==== DATA PROVIDED
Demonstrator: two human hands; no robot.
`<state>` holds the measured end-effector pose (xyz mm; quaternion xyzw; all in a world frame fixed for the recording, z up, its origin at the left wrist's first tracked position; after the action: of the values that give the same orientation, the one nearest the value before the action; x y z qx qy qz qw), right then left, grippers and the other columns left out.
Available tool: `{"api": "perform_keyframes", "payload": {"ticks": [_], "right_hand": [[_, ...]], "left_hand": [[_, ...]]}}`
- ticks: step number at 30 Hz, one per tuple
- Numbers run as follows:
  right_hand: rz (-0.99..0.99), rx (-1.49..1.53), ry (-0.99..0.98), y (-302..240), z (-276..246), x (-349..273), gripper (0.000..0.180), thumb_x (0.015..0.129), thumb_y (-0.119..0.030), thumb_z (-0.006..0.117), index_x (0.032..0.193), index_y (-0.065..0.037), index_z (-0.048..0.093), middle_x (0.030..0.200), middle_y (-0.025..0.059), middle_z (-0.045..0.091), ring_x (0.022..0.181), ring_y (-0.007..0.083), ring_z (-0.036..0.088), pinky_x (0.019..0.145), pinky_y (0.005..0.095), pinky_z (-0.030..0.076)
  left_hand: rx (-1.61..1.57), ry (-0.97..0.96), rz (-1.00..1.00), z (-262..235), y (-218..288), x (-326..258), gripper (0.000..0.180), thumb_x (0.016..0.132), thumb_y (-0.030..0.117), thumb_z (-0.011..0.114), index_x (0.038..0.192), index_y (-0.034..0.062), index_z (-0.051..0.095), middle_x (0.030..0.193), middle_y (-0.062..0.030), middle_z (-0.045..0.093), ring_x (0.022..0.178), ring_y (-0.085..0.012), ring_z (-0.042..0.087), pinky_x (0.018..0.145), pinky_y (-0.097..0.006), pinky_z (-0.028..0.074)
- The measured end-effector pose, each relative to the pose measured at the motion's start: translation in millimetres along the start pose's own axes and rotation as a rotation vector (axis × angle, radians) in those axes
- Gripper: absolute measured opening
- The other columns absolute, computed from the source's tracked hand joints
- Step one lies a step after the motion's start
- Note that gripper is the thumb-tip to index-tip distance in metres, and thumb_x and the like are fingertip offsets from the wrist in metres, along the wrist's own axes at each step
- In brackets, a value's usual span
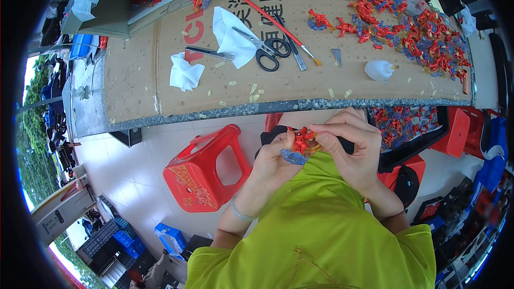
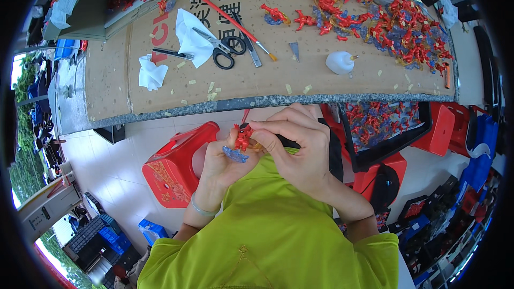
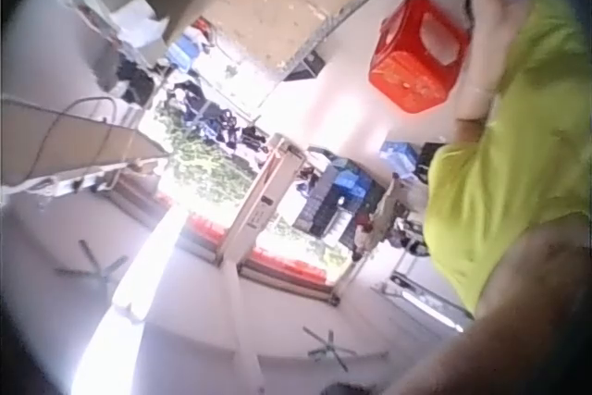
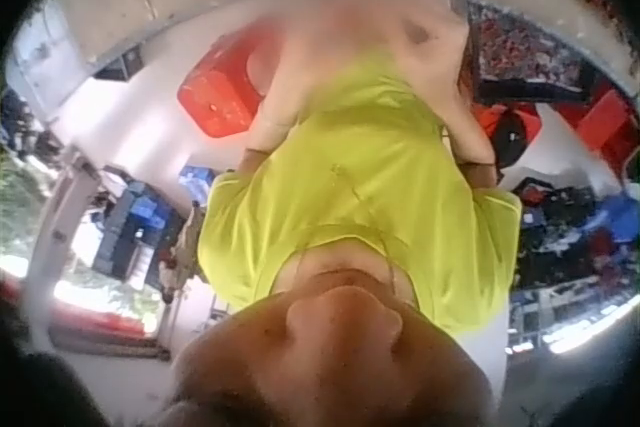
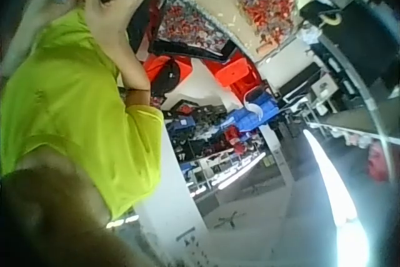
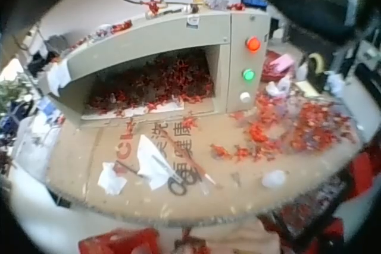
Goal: The person glues together small red plastic components using a glue bottle and a paint brush.
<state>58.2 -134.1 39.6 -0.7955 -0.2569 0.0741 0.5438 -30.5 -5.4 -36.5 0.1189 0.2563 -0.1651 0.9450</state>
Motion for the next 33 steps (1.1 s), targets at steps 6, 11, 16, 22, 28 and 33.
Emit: {"api": "perform_keyframes", "payload": {"ticks": [6, 11, 16, 22, 28, 33], "right_hand": [[0.025, 0.022, -0.007, 0.7, 0.2, -0.5, 0.014, 0.079, -0.009, 0.071, 0.092, -0.004, 0.074, 0.073, 0.0051, 0.064, 0.07, 0.0154, 0.055, 0.07, 0.0273, 0.037], [0.048, 0.042, -0.016, 3.1, -1.1, -0.2, 0.017, 0.086, -0.014, 0.065, 0.094, -0.001, 0.072, 0.078, 0.0071, 0.065, 0.073, 0.0165, 0.056, 0.072, 0.0272, 0.039], [0.126, 0.116, 0.012, 8.5, -3.1, -3.0, 0.019, 0.089, -0.014, 0.062, 0.096, 0.0, 0.071, 0.08, 0.0075, 0.065, 0.076, 0.0159, 0.057, 0.075, 0.0274, 0.039], [0.101, 0.105, 0.006, 14.9, -1.5, -8.0, 0.017, 0.086, -0.012, 0.065, 0.097, 0.0, 0.07, 0.081, 0.0077, 0.065, 0.076, 0.0157, 0.057, 0.077, 0.0278, 0.04], [0.078, 0.048, -0.021, 7.0, -0.9, -6.3, 0.015, 0.078, -0.005, 0.071, 0.093, 0.0, 0.07, 0.081, 0.0075, 0.065, 0.076, 0.016, 0.057, 0.076, 0.0287, 0.041], [0.152, 0.184, 0.015, 15.1, 3.4, -9.5, 0.014, 0.077, -0.005, 0.073, 0.09, -0.002, 0.071, 0.08, 0.0065, 0.068, 0.072, 0.0148, 0.061, 0.072, 0.027, 0.044]], "left_hand": [[-0.002, -0.02, 0.018, 1.3, 1.8, -1.1, 0.03, 0.082, 0.028, 0.067, 0.1, 0.0044, 0.064, 0.108, -0.0077, 0.062, 0.106, -0.0208, 0.051, 0.099, -0.036, 0.032], [0.112, -0.099, 0.104, 2.1, 6.8, -1.3, 0.034, 0.085, 0.03, 0.065, 0.103, 0.0015, 0.063, 0.11, -0.0091, 0.063, 0.107, -0.0221, 0.054, 0.097, -0.036, 0.035], [0.375, -0.05, 0.266, 12.3, 12.2, -2.6, 0.045, 0.086, 0.036, 0.066, 0.105, -0.0048, 0.061, 0.101, -0.0114, 0.064, 0.094, -0.0185, 0.06, 0.086, -0.031, 0.043], [0.573, -0.079, 0.456, 19.8, 19.2, -6.8, 0.04, 0.088, 0.031, 0.067, 0.106, -0.005, 0.06, 0.105, -0.0115, 0.063, 0.096, -0.0162, 0.059, 0.087, -0.03, 0.045], [0.736, -0.044, 0.609, 21.1, 16.9, -5.9, 0.039, 0.087, 0.029, 0.068, 0.106, -0.0039, 0.06, 0.109, -0.0126, 0.063, 0.098, -0.0161, 0.059, 0.088, -0.03, 0.045], [0.612, -0.079, 0.441, 21.6, 17.6, -7.0, 0.039, 0.087, 0.031, 0.068, 0.105, -0.0029, 0.062, 0.109, -0.0119, 0.064, 0.097, -0.0159, 0.059, 0.086, -0.028, 0.045]]}}
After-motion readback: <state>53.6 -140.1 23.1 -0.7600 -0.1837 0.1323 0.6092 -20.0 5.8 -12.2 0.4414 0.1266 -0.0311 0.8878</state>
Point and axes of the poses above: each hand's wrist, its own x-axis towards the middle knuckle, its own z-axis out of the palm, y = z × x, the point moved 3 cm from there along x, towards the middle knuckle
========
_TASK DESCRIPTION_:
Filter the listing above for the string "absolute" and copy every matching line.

_FINAL ANSWER_:
- Gripper: absolute measured opening
- The other columns absolute, computed from the source's tracked hand joints

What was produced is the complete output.